Anyhow, reason I didn't post anything last night was simple -- I was engaged in all-out war upon the nasty viruses that had crept in via Internet Exploder. Now, some of you ask, "hold it, what is a Linux penguin doing running Windows?" Well, that one is simple. The corporate firewall requires special software if I want to VPN in to work. Said special software only runs on Windows. Gah!
Anyhow, I have my laptop cleaned up now, so hopefully I can get some blogging done. Or not!
-- Badtux the Computer Penguin
Just a thought: I read the other day that the virus writers now intentionally write viruses that bypass the most common antovirus software (Norton Antivirus). The smaller (and cheaper) solutions are supposed to be much better, I woould recomment Bitdefender or Nod. It's the same problem as with Windows - the thing that everybody uses is always more vulnerable to infection, because it is a bigger target.

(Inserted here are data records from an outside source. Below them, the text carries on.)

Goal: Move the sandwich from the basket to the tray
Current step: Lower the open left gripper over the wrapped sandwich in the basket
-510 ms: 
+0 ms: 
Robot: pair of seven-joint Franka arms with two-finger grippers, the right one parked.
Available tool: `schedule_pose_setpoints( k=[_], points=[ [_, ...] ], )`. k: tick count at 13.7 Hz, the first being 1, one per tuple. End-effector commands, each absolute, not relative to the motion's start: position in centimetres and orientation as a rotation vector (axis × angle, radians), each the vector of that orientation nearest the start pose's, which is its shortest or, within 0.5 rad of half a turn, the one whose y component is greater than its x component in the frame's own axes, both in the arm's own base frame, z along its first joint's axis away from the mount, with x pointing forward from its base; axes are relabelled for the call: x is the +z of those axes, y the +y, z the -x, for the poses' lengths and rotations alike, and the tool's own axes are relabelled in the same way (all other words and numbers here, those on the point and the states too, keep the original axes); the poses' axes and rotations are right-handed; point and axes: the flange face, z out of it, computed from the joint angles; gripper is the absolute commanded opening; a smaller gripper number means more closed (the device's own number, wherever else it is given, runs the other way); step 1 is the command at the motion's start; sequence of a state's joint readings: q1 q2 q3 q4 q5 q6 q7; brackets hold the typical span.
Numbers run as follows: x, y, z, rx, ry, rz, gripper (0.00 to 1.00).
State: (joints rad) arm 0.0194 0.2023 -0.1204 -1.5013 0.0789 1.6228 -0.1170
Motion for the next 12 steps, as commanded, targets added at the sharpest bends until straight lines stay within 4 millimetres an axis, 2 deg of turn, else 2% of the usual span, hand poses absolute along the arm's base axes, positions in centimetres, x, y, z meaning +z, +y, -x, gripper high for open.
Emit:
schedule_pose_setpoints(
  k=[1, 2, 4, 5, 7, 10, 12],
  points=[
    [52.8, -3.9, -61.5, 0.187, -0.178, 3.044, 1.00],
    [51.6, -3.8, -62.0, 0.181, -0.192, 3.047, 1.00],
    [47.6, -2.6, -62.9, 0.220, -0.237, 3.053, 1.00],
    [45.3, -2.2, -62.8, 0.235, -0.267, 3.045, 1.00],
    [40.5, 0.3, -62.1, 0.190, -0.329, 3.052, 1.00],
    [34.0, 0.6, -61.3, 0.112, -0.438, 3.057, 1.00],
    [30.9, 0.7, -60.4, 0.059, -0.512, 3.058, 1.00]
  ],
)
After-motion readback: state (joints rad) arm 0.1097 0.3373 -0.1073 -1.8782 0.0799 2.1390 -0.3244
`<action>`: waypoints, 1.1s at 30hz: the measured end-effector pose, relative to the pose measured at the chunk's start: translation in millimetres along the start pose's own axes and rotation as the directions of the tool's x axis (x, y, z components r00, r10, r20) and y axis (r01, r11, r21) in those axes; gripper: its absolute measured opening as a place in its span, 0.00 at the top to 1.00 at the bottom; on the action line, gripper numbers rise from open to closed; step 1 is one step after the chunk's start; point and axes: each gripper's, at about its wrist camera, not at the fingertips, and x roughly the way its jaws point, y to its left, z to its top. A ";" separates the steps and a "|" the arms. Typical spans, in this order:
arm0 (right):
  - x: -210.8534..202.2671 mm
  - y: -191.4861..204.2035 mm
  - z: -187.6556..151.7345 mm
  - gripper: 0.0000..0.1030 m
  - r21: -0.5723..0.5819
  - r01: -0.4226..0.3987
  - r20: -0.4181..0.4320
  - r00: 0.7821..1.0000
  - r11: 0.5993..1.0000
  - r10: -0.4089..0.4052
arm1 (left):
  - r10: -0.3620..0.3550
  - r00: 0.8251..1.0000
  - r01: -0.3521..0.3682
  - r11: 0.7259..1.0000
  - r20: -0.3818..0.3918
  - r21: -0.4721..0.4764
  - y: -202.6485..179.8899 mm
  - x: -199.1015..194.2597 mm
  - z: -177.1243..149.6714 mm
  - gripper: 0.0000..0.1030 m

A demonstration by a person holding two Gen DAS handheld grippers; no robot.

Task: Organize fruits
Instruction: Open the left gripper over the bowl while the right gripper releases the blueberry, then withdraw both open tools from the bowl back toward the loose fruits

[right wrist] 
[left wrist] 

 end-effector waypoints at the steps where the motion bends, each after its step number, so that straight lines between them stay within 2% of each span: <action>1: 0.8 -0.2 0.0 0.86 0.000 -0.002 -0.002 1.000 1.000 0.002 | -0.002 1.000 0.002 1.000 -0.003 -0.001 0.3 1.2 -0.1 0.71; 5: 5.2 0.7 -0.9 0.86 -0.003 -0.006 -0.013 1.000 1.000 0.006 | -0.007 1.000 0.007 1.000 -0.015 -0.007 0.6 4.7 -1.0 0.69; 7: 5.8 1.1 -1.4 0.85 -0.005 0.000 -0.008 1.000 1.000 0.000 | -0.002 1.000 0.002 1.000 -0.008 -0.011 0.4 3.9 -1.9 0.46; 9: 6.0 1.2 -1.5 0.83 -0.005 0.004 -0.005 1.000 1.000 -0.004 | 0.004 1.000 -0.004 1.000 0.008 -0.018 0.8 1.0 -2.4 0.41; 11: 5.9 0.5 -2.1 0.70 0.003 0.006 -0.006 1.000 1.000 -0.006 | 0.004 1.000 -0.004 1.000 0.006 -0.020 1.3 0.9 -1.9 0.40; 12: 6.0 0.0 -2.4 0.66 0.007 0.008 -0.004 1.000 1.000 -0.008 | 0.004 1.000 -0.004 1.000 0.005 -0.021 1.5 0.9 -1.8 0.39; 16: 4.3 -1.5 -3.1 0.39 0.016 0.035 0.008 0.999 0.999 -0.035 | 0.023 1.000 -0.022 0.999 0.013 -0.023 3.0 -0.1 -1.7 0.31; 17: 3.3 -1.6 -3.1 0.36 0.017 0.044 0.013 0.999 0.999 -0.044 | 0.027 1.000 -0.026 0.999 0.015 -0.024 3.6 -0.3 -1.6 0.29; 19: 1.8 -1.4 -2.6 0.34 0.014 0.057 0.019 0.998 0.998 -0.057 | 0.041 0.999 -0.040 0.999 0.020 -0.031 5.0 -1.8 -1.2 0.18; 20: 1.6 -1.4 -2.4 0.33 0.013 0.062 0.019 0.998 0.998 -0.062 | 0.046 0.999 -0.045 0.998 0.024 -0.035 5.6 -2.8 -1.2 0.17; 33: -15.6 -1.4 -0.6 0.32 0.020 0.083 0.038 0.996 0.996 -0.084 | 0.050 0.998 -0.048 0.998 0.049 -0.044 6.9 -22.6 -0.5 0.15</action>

ReplyDeleteStupid Windows crap. Vista's going to be more of the same when Stevie-B finally manages to squeeze it out; just you wait and see.

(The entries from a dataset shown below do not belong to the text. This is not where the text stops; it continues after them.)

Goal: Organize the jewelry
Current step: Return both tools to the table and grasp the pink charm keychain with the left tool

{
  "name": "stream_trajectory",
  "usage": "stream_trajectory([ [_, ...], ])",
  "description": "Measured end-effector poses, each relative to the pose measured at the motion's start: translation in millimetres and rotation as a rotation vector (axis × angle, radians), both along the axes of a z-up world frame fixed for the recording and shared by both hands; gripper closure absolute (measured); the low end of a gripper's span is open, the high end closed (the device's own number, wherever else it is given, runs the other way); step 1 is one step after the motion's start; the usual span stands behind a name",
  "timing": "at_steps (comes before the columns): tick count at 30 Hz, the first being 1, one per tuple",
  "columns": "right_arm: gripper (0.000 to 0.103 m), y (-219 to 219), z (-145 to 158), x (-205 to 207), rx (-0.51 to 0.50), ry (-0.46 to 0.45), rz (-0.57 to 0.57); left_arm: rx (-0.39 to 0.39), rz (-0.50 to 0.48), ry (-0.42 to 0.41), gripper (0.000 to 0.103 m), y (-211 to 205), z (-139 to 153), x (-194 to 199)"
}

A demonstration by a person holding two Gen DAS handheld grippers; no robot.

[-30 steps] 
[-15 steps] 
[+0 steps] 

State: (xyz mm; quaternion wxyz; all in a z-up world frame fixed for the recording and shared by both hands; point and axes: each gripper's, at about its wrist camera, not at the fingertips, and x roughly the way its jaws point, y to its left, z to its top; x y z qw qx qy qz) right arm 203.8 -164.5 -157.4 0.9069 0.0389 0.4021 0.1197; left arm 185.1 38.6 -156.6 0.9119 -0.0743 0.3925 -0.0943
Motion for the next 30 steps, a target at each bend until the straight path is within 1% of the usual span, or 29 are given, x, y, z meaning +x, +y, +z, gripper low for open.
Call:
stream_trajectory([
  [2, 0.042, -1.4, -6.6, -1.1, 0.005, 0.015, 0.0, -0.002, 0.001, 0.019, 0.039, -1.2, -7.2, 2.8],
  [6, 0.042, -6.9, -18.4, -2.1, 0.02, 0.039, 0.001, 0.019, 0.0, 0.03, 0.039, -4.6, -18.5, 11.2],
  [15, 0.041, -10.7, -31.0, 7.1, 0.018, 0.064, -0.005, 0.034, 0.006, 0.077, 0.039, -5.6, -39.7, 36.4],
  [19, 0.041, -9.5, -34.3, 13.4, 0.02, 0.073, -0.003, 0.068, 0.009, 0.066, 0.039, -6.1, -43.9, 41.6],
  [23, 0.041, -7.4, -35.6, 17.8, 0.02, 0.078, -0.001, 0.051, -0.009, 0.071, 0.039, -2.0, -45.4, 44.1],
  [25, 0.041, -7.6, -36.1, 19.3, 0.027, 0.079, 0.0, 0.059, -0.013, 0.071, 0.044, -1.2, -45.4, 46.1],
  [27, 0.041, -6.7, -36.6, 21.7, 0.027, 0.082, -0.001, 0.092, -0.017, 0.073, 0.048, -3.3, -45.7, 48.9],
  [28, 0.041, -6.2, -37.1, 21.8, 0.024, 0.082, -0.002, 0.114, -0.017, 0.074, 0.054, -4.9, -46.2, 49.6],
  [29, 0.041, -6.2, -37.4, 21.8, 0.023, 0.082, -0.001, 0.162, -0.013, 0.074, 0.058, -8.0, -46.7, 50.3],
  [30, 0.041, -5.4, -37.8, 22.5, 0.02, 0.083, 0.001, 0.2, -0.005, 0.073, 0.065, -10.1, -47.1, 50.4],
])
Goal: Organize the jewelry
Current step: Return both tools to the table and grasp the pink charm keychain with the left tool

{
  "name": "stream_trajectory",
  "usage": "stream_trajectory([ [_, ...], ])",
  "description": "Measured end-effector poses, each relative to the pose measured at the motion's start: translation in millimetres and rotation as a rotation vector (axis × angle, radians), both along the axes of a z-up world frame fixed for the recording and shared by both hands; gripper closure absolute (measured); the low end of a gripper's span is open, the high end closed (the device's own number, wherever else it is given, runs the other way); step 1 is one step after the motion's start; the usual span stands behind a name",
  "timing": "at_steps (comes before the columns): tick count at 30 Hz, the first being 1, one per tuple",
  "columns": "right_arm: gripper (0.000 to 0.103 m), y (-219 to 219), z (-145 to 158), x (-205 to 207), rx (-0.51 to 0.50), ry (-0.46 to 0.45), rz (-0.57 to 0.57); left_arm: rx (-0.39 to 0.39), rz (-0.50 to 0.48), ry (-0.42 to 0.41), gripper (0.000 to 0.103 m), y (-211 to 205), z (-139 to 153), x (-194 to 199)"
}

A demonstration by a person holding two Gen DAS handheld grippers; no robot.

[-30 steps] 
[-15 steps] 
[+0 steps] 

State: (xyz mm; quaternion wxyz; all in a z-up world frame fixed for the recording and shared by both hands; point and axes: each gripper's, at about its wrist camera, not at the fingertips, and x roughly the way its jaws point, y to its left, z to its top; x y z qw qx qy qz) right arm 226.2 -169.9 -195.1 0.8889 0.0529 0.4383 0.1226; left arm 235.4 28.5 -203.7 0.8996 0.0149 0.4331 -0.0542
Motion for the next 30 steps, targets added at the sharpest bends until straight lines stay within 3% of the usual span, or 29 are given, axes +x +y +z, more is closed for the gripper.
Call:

ReplyDeleteUnless you have rebuilt your system from scratch, it is not clean. Please don't trust it. Nothing on systems infected with root kits can be trusted. If this system is in the least bit mission critical, format the hard drive and rebuild the system from scratch using trusted sources. I find that one of the most telling things about Windows and the newest malware is when an MS security program director says,
ReplyDelete"...there really is no way to recover without nuking the systems from orbit."

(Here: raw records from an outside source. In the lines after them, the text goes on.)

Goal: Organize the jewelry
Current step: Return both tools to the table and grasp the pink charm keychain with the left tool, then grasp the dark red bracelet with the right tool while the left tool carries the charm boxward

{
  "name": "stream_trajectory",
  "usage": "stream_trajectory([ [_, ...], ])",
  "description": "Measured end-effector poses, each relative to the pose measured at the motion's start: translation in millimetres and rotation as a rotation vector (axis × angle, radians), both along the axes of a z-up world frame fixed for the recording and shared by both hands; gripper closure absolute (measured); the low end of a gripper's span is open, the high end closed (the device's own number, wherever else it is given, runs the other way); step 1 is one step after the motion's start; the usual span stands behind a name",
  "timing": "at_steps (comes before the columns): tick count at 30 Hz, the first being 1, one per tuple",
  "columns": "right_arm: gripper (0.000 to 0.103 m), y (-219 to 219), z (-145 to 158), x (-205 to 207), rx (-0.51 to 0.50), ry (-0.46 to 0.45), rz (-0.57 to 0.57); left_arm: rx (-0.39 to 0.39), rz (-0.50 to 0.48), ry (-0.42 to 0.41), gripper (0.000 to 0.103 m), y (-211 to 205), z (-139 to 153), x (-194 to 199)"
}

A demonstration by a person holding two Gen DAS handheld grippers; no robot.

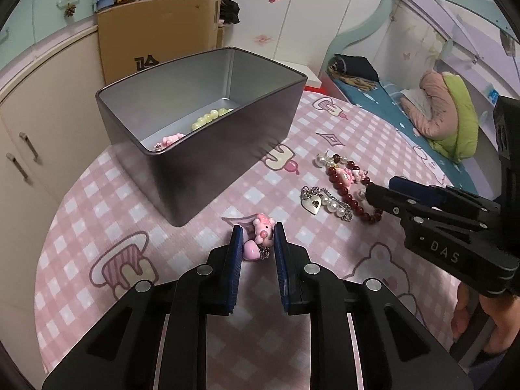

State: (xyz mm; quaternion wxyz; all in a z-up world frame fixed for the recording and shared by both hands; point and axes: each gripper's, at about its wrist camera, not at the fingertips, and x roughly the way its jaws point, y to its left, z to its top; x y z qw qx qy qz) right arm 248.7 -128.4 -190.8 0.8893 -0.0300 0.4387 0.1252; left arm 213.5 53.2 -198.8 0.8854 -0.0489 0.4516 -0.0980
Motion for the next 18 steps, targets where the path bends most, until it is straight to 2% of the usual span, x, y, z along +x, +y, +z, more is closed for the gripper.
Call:
stream_trajectory([
  [1, 0.064, 0.8, -0.3, -0.4, -0.002, 0.004, 0.002, -0.001, -0.001, 0.0, 0.083, -0.1, 0.2, 0.0],
  [8, 0.085, -2.3, -6.2, -8.0, -0.042, 0.02, -0.007, -0.023, -0.01, 0.005, 0.083, 0.6, 0.4, 1.0],
  [18, 0.095, -20.1, -3.1, -31.3, -0.061, 0.076, 0.034, -0.051, -0.038, 0.008, 0.083, -0.5, 3.2, -5.1],
])
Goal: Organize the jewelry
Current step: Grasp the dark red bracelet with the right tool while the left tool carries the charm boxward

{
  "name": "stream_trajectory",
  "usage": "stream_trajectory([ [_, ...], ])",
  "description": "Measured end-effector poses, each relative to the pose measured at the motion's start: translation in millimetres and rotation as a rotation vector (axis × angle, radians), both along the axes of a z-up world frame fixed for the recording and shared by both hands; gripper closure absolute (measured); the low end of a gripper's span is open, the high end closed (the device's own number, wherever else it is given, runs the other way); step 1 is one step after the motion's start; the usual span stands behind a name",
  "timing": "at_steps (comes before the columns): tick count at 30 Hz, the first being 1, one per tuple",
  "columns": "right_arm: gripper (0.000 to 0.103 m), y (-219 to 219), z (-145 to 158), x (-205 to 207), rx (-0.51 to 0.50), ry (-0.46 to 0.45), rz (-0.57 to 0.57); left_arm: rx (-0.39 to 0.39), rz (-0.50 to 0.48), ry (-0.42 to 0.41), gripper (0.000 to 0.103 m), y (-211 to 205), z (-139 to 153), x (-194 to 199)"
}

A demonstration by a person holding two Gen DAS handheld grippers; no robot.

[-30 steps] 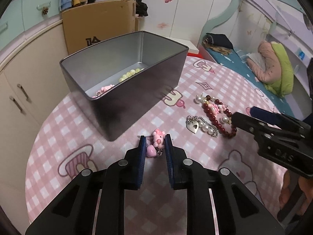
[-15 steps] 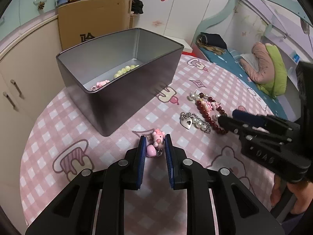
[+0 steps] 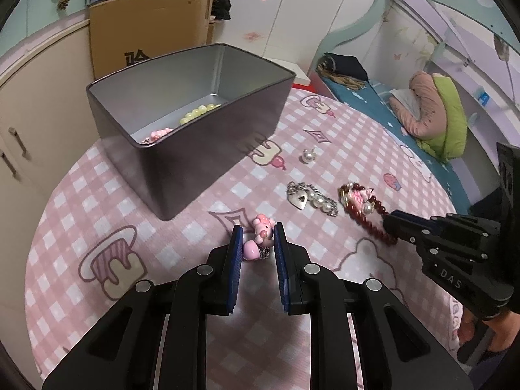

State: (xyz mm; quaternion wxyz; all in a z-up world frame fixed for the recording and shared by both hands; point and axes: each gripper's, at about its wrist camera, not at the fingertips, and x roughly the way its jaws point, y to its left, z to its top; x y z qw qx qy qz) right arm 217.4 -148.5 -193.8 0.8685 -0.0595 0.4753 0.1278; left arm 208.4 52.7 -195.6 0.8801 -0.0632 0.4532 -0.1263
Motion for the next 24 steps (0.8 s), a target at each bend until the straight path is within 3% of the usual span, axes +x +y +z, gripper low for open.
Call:
stream_trajectory([
  [6, 0.096, -8.4, 5.9, -3.2, 0.062, -0.018, -0.02, 0.004, -0.019, -0.04, 0.083, -3.8, 9.1, -5.1],
  [24, 0.096, 9.8, 85.6, -9.5, 0.143, -0.175, 0.042, -0.031, -0.06, -0.099, 0.083, -11.1, 42.2, -19.4],
])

This would be the same advice I would give anyone and it is the same for any OS. Windows, Linux, Unix, BSD, Solaris, you name it. Once any system has been compromised by a root kit, nothing on the system can be trusted--including some types of user data files. Fighting the newest malware is a task that many Linux users have little eXPerience with. That's why we use Linux. :)
An eXPerienced sysadmin.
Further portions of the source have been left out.